By Tom Berg, Senior Editor
Testing on regular runs showed Duplainville Transport which aerodynamic improvers to use on its 53-by-102 van trailers, and experience shows substantial fuel economy gains with a quick payback on the extra money invested.
Three separate products plus free-rolling tires with pressure inflation systems are together called the “SmartWay package,” reflecting the fleet’s membership in the voluntary fuel-saving program managed by the U.S. Environmental Protection Agency.
Duplainville is the private trucking arm of Quad Graphics Inc., based in Sussex in southeastern Wisconsin. QG is one of America’s largest four-color printing firms with 42 plants in the U.S., Canada and overseas. Duplainville (named after a nearby railroad junction) has 65 tractors and 240 trailers, plus owner-operated equipment, which run 48 states and the province of Ontario.
“We do a lot of plant-to-plant runs, so it’s easy for us to test things – the same lanes, the same routes, loaded with 45,000 pounds of product 85 percent of the time,” explains John Drake, the fleet manager since 1997. “We’ll run a trailer with a device against a trailer without it. Each is pulled by the same truck on the same route in close to the same time.” Eventually this provides real-world numbers that lead to well-founded decisions.
SmartWay Package
The equipment now includes:
Laydon Composites eight-panel skirts, chosen for effectiveness and appearance. “We liked the looks of the Laydon,” Drake says. “We want our customers to look at our equipment and say, ‘First-class equipment, first-class company.'” The skirts don’t vibrate as the trailer goes down the road, but the rubber strips along the bottom are flexible enough to withstand brushing against obstacles. (www.laydoncomp.com/trailer-skirts.php).
Freight Wing gap reducer on the nose, to fill the space between tractor and trailer where turbulence would otherwise develop, especially in crosswinds. The aerodynamic tractors cut through the air effectively enough so that an aero fairing as such isn’t needed – a conclusion drawn from past experience with Nose Cones, he says. (www.freightwing.com)
Airtab vortex generators around the rear door frame (www.airtab.com). “For the money you spend on Airtabs, it’s well worth it,” Drake says. “They control the wind vortex and you don’t get the buffeting behind the trailers. And rear doors stay cleaner, too. Because of that, we have the Airtabs on some of our local trailers, too. We don’t have them on our tractors, but some of our owner-operators have them on the trailing edges of the cab extenders.”
Michelin X One wide-base single tires on Alcoa aluminum wheels, to reduce rolling resistance and cut weight. Some of Duplainville’s latest tractors also have X Ones on their drive axles.
Mertor/P.S.I. pressure monitoring and inflation system hooked to the four tires, to keep pressure at proper levels. This preserves tread and casing life and guards against flats.

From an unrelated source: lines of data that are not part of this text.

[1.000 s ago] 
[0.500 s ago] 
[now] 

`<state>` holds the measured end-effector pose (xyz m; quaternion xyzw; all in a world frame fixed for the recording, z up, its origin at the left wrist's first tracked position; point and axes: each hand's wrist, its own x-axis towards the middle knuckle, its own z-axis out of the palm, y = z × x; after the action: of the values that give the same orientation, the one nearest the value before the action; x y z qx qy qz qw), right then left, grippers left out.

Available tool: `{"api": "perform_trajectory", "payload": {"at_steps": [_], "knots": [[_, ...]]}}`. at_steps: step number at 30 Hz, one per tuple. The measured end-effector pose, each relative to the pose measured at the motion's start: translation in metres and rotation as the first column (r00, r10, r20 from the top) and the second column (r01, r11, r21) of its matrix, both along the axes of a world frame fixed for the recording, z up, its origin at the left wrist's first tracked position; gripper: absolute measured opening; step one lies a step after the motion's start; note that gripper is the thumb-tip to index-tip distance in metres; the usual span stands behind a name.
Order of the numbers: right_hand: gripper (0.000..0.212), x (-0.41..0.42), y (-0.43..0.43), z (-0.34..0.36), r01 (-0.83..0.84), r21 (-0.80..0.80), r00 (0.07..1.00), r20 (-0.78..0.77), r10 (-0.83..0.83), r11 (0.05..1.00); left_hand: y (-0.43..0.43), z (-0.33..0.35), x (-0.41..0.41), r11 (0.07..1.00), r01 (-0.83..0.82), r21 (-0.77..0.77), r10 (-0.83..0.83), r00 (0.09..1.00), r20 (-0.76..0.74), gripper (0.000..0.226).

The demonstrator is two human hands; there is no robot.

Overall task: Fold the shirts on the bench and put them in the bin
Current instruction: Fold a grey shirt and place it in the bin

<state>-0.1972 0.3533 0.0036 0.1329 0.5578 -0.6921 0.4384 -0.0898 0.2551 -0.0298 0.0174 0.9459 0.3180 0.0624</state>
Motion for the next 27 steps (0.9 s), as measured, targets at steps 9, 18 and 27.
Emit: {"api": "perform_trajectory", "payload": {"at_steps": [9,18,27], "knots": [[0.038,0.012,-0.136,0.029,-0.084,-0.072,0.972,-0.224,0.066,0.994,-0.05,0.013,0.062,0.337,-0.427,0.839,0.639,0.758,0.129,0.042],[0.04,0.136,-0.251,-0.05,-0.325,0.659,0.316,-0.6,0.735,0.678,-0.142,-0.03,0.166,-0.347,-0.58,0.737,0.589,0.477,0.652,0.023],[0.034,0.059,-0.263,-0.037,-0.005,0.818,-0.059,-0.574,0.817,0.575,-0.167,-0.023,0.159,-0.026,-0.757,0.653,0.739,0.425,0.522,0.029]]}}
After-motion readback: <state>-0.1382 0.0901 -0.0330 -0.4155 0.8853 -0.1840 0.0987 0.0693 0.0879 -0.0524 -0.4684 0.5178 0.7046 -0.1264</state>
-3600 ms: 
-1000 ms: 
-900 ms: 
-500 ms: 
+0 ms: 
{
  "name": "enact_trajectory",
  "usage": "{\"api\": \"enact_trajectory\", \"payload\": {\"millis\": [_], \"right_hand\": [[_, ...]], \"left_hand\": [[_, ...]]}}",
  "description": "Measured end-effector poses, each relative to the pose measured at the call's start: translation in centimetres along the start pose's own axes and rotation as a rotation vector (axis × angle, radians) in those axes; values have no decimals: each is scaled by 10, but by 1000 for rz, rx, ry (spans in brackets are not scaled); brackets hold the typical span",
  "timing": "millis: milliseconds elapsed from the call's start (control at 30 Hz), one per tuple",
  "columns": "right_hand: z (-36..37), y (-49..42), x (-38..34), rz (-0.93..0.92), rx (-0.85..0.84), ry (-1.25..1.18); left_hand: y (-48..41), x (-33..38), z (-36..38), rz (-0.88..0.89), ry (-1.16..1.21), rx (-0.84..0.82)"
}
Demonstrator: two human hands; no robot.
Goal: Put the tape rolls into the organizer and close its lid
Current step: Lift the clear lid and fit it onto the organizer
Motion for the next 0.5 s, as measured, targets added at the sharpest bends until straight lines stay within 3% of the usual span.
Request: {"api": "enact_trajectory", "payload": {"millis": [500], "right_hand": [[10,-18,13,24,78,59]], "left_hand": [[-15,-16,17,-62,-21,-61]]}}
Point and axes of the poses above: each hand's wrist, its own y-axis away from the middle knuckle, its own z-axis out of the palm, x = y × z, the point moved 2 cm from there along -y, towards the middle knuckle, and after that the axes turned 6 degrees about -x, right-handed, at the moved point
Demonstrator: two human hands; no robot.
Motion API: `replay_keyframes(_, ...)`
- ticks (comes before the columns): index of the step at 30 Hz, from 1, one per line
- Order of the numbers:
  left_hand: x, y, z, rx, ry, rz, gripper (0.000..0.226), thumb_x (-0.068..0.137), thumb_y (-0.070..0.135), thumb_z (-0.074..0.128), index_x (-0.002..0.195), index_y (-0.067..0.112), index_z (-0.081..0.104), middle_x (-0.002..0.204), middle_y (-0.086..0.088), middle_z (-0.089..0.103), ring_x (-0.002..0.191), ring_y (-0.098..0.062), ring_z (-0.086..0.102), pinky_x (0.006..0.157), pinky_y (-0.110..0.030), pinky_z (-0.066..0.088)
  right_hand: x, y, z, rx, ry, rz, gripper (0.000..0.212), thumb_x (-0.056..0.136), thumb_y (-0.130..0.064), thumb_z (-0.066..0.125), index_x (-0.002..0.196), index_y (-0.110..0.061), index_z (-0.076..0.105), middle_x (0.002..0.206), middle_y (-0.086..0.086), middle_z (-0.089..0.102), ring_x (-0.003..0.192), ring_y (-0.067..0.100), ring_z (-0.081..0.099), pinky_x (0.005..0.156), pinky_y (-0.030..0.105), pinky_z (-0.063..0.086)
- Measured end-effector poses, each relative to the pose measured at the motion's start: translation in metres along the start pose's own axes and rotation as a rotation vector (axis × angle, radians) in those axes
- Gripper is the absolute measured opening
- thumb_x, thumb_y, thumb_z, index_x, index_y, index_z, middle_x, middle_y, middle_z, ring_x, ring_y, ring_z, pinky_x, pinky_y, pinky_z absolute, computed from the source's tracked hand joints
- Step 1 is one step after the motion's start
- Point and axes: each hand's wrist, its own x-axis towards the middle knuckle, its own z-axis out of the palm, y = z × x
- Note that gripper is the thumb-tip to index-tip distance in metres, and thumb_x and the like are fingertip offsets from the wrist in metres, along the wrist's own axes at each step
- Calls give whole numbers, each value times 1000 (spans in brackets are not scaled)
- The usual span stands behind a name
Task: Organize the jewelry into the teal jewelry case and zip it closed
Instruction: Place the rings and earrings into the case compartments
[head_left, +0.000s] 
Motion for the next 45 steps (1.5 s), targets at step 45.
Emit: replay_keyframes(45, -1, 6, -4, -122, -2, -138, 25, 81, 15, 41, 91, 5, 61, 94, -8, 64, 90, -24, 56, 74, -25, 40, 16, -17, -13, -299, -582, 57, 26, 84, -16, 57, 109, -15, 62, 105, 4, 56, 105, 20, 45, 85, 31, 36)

The Duplainville SmartWay package is installed on new trailers by the fleet’s two trailer suppliers. Everything from the aero improvers to Quad Graphics’ graphics to an on-board greasing system are installed at the factory. When delivered, the trailers are road-ready, which Drake considers a big advantage.
So far 10 of Duplainville’s company trailers have the SmartWay package. Another 50 trailers – 25 Utility 4000D-Xs and 25 Great Dane SSLs – are due in soon, and they’ll all have the package. Because the fleet has resumed ordering new trailers following a recessionary pause, Drake decided not to install the devices on existing vehicles.
The devices definitely work.
“We’re realizing between eight-tenths and 1 mpg savings compared to a stock trailer without any of that stuff,” Drake says. The approximate cost of the devices totals $4,400 per trailer, installed, and the return on investment is fast. “The ROI is seven and a half months, but with drop-and-hook operations that’s closer to nine months,” he figures, from fuel savings alone.
The fleet’s average economy is already a respectable 7.47 mpg, thanks to efficient design of its 65 company tractors, and driver discipline that centers on a road-speed limit and an incentive program.
“Our company speed limit is 60 mph,” he says. “We set our limiters at 65 and ask drivers to hold it to 60. Our fuel mileage incentive bonus is based on 60. If we see that we have a habitual violator – if he’s constantly pushing 65 – we’ll help him by setting the limiter at 60.”
Power includes aerodynamic Kenworth T2000s and Peterbilt 387s and 386s. All have TriPac auxiliary power units to cut engine idling. Drake says Duplainville tested early TriPacs made by Transport Refrigeration, a Thermo King dealer in central Wisconsin, which later sold the product’s design to Thermo King corporate.
Membership in SmartWay, an information exchange run by the federal Environmental Protection Agency (www.epa.gov/smartway), is also a valuable sales point for Quad Graphics’ representatives. Many customers are interested in the movement to save fuel and reduce emissions, so “our print people have a full portfolio on our fleet efforts,” Drake says. “There’s a lot of ‘green’ people out there.”
From the November 2010 issue of Heavy Duty Trucking magazine.